Anything Goes

GIVEN A CHOICE, WOULD YOU RATHER A) occupy an office while daydreaming about fly-fishing in Montana; B) float one of Montana’s premiere rivers; or, C) plant your feet in a pair of hiking boots, strap rod and reel onto a backpack, and head for backcountry water in which you just might bushwhack your way to hungry, enthusiastic (read: innocent), cutthroat trout?

Last fall, in the company of two youthfully exuberant off-duty Colorado fishing guides and photographer Bob Knoebel, we chose the latter and headed for a seldom-seen stretch of the Yellowstone River in the nether regions of Yellowstone National Park.

On the rare occasion when I’m not on the oars guiding clients in Montana, or staring at a monitor, my inclination is to head for spots in which the odds of seeing a deer are greater than seeing another human. Naturally, I prefer those I can reach with a minimum of physical effort.

This adventure was touted as a four-day trip that would meet my demands for solitude beside a pristine stream, coupled with a view of bright stars, and the fragrance of a smoky campfire. I had no choice but to sign on.

There were considerations, however. The simple task of tossing gear into the back end of the pickup was replaced by the need to scrounge a long list of things to bring. First, a backpack, into which would be loaded 5-weight fly rods, reels, flies, and a heavy assortment of accessories. Leftover space was filled with a three-day supply of food, clothing, and cooking gear, plus a tent, sleeping bag, and sundries necessary to endure a lifestyle bereft of electricity or running water.

“You won’t have any problem carrying the weight,” I was promised (lied to, as it turned out) by one of the co-conspirators. “The 18-mile hike will be all downhill.” Riiiight.

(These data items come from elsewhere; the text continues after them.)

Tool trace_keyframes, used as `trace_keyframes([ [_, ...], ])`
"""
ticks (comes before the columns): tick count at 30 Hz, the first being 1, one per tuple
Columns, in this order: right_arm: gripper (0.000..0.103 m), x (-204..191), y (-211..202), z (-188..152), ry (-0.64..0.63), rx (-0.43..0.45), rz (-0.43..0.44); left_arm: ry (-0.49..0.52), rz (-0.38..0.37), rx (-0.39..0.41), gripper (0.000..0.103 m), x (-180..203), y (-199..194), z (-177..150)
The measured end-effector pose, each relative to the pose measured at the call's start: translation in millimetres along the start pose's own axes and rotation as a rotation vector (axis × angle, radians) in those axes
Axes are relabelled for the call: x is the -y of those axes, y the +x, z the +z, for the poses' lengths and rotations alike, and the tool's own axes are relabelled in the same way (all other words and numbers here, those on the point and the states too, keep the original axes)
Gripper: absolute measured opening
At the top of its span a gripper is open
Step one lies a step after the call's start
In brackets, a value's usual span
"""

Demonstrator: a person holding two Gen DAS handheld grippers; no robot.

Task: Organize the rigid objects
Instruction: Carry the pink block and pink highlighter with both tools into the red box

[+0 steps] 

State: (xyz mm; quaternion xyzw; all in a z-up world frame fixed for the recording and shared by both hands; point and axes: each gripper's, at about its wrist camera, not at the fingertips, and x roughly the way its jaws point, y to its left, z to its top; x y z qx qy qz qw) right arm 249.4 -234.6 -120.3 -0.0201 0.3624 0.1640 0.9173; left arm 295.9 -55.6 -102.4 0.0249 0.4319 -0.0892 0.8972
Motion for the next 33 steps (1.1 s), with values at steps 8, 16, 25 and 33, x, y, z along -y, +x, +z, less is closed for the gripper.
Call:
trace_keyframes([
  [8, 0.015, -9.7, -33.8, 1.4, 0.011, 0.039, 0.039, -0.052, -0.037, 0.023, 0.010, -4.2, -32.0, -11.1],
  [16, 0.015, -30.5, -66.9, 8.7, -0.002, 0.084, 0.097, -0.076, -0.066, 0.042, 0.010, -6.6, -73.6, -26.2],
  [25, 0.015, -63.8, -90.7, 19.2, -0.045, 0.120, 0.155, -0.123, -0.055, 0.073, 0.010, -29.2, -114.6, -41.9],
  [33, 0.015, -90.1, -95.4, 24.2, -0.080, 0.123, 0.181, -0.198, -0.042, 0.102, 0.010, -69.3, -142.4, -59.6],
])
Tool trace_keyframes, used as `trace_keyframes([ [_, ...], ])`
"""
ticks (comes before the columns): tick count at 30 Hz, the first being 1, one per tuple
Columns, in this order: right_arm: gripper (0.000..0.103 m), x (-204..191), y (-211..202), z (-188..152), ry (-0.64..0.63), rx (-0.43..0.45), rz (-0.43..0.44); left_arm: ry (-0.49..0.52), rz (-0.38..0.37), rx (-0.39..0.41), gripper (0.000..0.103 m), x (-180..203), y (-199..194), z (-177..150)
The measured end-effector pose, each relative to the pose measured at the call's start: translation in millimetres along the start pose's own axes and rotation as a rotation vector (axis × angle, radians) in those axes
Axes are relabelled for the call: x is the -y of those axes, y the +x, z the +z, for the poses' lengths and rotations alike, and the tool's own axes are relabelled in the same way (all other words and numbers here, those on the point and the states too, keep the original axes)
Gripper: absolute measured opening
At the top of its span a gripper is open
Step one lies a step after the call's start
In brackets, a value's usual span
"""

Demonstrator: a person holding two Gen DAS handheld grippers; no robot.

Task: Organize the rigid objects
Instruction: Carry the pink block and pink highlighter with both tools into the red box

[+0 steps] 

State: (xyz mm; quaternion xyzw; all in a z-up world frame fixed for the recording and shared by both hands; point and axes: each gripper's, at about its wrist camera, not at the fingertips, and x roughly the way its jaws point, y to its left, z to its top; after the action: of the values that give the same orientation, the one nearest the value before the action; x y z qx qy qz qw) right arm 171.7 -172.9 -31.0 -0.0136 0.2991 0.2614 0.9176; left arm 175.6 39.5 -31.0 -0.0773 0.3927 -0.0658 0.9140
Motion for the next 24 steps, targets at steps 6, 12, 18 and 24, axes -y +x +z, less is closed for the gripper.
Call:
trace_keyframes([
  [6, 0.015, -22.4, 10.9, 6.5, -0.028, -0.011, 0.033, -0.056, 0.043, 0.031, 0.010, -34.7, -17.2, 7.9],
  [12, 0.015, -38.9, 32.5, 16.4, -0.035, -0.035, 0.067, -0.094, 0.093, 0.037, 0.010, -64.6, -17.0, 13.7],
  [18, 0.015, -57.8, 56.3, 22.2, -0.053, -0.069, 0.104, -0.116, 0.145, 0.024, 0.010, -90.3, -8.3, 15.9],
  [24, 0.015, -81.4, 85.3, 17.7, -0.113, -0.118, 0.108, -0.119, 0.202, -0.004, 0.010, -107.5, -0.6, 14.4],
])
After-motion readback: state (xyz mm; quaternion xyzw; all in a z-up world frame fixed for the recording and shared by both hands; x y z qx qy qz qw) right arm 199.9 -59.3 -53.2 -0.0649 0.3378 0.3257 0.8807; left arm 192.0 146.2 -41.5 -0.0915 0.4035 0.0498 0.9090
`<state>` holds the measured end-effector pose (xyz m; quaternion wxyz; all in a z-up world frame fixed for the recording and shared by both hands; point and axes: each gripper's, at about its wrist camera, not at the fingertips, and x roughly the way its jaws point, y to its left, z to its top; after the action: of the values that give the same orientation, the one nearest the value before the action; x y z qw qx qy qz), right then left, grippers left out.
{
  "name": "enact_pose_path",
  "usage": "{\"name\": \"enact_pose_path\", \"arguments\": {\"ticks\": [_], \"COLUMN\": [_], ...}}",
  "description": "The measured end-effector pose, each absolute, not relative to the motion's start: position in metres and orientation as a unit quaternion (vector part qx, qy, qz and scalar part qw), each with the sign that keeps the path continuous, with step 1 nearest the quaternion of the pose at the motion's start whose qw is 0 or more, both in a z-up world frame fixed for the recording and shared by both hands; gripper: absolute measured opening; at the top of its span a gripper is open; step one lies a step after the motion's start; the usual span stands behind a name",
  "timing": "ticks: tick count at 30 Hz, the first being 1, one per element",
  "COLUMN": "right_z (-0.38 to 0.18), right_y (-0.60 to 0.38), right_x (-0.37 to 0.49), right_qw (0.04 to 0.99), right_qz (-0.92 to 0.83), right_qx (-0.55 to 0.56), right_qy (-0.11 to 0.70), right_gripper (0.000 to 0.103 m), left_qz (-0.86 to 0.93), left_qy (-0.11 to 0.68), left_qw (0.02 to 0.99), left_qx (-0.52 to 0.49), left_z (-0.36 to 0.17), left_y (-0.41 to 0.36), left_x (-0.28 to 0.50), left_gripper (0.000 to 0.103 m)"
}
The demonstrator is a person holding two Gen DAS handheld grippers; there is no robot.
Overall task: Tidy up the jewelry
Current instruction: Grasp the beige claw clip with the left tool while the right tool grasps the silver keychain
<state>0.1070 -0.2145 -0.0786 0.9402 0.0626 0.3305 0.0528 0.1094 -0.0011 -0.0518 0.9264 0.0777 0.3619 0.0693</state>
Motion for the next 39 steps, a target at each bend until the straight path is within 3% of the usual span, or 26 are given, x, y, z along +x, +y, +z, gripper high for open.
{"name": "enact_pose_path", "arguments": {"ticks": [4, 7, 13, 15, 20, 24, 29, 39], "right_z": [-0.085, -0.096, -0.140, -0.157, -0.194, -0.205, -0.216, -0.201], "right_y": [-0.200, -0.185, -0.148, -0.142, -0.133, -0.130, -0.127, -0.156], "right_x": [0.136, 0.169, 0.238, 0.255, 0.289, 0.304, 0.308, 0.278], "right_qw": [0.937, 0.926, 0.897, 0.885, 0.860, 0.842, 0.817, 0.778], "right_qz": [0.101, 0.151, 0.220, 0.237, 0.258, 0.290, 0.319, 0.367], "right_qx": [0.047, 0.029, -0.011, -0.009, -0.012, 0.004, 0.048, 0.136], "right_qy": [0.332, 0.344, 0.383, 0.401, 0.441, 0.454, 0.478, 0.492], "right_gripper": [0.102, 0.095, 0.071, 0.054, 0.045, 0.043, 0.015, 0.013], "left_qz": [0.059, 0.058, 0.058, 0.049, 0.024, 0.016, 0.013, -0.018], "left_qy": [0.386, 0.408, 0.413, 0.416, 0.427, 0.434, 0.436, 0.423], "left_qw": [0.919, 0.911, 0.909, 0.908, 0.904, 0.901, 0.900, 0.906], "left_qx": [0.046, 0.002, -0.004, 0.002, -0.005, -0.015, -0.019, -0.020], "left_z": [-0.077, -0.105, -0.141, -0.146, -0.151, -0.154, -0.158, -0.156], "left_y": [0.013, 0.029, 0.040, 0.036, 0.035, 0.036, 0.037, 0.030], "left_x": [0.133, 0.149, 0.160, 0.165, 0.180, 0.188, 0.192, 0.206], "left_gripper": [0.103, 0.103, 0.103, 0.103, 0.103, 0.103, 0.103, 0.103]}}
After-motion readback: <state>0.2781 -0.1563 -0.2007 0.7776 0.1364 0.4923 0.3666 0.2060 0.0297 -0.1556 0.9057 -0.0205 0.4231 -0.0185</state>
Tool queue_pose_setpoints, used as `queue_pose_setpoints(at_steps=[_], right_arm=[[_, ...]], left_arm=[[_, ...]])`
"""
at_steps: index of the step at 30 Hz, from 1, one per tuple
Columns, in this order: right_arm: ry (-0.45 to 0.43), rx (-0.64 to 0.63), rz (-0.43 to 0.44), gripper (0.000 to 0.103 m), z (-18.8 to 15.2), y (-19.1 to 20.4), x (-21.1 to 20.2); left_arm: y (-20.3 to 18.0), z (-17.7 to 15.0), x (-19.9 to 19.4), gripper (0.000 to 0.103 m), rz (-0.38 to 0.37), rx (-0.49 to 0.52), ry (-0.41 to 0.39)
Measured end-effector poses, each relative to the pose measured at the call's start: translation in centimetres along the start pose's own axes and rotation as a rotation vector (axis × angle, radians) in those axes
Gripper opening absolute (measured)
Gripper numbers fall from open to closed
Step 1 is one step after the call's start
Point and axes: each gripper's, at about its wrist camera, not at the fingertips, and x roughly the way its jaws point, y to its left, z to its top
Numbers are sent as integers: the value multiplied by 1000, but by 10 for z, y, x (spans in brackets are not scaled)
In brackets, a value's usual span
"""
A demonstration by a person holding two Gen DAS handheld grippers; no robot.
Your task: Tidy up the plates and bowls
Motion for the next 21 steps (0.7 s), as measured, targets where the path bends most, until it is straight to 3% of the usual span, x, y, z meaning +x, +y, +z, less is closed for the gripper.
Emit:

The payoff: 15 minutes after making a zillion footsteps en route to a pool well upriver from Tower Junction, Cameron Cipponeri’s artificial imitation of an insect was attached to fish number 12, a healthy 14-inch cutthroat. At that point, he’d tossed the fly into the stream 14 times, so his batting average was Ruthian.

Something of a chatterbox, Cam (Youthful Exuberance #1), could only giggle, then say, “Here we go again. Another cutt. Ate an olive conehead bugger. I don’t think it’s going to be a problem catching fish, Mike.”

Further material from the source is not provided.